Fangt schon einmal an zu sparen, denn was Seagate da soeben vorgestellt hat, das duerfte so ziemlich jedes unserer Budgets ordentlich sprengen. Ihr kennt diese Probleme… wohin mit den 12 000 DVDs, die man ueber all die Jahre so angesammelt hat. HDDs sind dafuer einfach zu langsam, denn man will ja schliesslich umgehend auf die Inhalte zugreifen und selbige auch gerne mal hin- und her-kopieren.
Dank Seagate ist das in Zukunft kein Problem mehr, denn die Speicher-Spezialisten haben nun eine 60TB SSD vorgestellt. Ganz genau, das ist kein Schreibfehler hier, sondern inzwischen Realitaet. Bisher galten 15TB als Krone der Massenspeicher-Schoepfung und schwupps vervierfacht Seagate gleich mal die Kapazitaet.
Aber damit nicht genug, denn das Laufwerk ist so angelegt, dass man in Zukunft dann auch auf 100TB upgraden kann, was selbstverstaendlich eher fuer Rechenzentren gedacht ist. Otto Normal User duerfte, auch rein finanziell, erstmal in die Roehre gucken, denn ich kann mir kaum vorstellen, dass diese SSD fuer unter $10 000 zu haben ist. Nicht einmal ansatzweise.
Eine 8TB NVMe SSD soll aber noch dieses Jahr verfuegbar sein und dann ueber einen einzelnen PCIe-Slot betrieben werden koennen.
Preis fuer diese Loesung? Steht ebenfalls in den Sternen, duerfte sich aber so im Bereich von unter $5000 bewegen.
60TB SAS SSD, 8TB NVMe SSD New Additions to Expanding Portfolio Addressing Diverse Data Center Needs
CUPERTINO, Calif.–(BUSINESS WIRE)–Seagate Technology plc (NASDAQ:STX) announced today at the Flash Memory Summit conference two new flash innovations that extend the limits of storage computing performance in enterprise data centers to unprecedented levels. The new products include a 60 terabyte (TB) Serial Attached SCSI (SAS) solid-state-drive (SSD) — the largest SSD ever demonstrated — and the 8TB Nytro® XP7200 NVMe SSD. These two new products represent the high performance end of Seagate’s Enterprise portfolio – a complete ecosystem of HDD, SSD and storage system products designed to help customers manage the deluge of data they face and move the right data where it’s needed fast to meet rapidly evolving business priorities and market demands.

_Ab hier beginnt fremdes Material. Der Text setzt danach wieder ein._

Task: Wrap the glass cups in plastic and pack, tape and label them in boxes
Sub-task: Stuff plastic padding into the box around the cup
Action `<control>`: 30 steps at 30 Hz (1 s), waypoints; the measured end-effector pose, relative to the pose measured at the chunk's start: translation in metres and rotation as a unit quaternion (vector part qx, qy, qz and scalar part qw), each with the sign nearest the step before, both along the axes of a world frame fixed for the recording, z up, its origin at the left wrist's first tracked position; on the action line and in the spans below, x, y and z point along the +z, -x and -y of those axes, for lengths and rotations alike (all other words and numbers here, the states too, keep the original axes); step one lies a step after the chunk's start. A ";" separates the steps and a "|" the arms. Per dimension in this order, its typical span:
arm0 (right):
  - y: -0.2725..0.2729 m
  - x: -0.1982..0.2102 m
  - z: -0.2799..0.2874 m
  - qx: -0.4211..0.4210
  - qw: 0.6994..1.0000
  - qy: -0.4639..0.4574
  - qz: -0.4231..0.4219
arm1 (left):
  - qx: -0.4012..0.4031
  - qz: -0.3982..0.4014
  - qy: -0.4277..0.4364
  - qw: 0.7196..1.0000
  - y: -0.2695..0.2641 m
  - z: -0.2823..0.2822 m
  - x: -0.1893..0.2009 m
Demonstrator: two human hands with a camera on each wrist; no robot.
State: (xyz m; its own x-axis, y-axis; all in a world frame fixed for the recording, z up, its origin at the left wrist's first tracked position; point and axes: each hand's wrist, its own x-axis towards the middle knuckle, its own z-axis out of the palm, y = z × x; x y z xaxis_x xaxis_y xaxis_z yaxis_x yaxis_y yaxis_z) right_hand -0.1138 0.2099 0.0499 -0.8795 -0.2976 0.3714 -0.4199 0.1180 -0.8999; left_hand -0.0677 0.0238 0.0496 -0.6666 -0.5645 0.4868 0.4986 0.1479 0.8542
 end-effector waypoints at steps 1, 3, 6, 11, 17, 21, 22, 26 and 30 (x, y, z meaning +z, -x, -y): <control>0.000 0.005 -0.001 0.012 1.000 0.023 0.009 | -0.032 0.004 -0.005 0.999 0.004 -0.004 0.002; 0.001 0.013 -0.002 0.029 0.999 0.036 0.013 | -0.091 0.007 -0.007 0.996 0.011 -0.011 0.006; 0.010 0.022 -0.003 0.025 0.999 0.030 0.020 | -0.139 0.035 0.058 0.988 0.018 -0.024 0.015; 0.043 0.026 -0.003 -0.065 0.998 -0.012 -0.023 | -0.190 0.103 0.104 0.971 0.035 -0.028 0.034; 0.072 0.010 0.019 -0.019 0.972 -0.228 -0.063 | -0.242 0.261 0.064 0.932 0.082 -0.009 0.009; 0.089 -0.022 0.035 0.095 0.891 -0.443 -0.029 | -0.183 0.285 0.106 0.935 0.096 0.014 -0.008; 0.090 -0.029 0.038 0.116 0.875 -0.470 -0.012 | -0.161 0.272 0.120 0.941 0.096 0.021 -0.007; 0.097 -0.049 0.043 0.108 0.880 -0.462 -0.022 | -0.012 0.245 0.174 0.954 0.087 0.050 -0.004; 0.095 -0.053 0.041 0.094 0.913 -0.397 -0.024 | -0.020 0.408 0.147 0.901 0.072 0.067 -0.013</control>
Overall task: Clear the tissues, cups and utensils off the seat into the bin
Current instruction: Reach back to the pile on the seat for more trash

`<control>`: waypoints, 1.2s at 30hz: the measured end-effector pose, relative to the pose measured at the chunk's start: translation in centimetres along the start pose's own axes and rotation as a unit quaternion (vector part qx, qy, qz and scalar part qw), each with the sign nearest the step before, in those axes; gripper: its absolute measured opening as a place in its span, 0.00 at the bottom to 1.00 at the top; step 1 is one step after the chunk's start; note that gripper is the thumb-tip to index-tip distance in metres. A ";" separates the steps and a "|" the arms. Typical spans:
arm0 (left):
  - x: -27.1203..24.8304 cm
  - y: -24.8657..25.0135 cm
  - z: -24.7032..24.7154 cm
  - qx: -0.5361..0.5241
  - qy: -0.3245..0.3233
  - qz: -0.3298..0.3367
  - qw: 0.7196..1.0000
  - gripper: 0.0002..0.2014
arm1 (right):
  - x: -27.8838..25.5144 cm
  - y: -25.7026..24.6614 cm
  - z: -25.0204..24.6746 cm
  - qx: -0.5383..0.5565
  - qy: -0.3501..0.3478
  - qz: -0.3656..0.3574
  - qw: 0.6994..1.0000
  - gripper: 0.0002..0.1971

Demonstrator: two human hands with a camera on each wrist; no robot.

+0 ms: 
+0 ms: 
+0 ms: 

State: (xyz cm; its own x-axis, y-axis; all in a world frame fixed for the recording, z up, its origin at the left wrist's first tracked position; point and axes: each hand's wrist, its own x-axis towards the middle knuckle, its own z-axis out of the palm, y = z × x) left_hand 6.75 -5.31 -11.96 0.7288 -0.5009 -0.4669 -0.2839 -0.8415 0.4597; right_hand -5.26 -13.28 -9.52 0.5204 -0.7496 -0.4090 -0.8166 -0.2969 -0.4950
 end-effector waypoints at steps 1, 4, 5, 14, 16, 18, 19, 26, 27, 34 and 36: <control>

“The explosion of data can translate into more value for enterprises, if they have the right means to accommodate that data”
The 60TB SAS SSD and 8TB Nytro XP7200 NVMe SSD are the newest additions to Seagate’s data center portfolio and are designed to help enterprise IT leaders obtain more value from the rapidly expanding amount of data they must contend with, even under the most demanding application requirements. The 60TB SAS SSD features twice the density and four times the capacity of the next highest-capacity SSD available today — equivalent to the capacity needed to accommodate 400 million photos on a typical social media platform, or 12,000 DVD movies. This single controller architecture also delivers the lowest cost per gigabyte for flash available today.
The 60TB SAS SSD also simplifies the configuration process of accommodating “hot” and “cold” data, enabling data centers to use the same enterprise HDD 3.5 inch storage form factor. This eliminates the added step of separating out different types of data for near-term availability versus long-term storage — largely based on estimations or best-guesses of future data usage. Instead, data centers can rely on an SSD that helps address their need to quickly accommodate and ensure accessibility of ever-increasing large amounts of data without having to add additional servers or incorporate additional management steps. And, because of the drive’s flexible architecture, it also provides a pathway for data centers to easily grow from the current 60TB capacity to accommodate 100TB of data or more in the future — and all in the same form factor.
Similarly, the 8TB Nytro XP7200 NVMe SSD can accommodate the hyperscale needs of today’s data centers seeking to easily grow with their data without losing the ability to quickly access and process it — a scenario commonly seen in applications involving high performance computing, scale-out databases and big data analytics, such as scientific research and weather modeling. It features a single PCIe interface for high-speed data transfers and four separate controllers, providing processing power up to four times faster than comparable drives, but without the higher cost, power levels and latency required from a PCIe switch or bridge. Applications can process more transactions faster using the industry’s highest bandwidth through one PCIe slot, and without having to invest in more hardware. Additionally, the technology easily integrates into all-flash system arrays.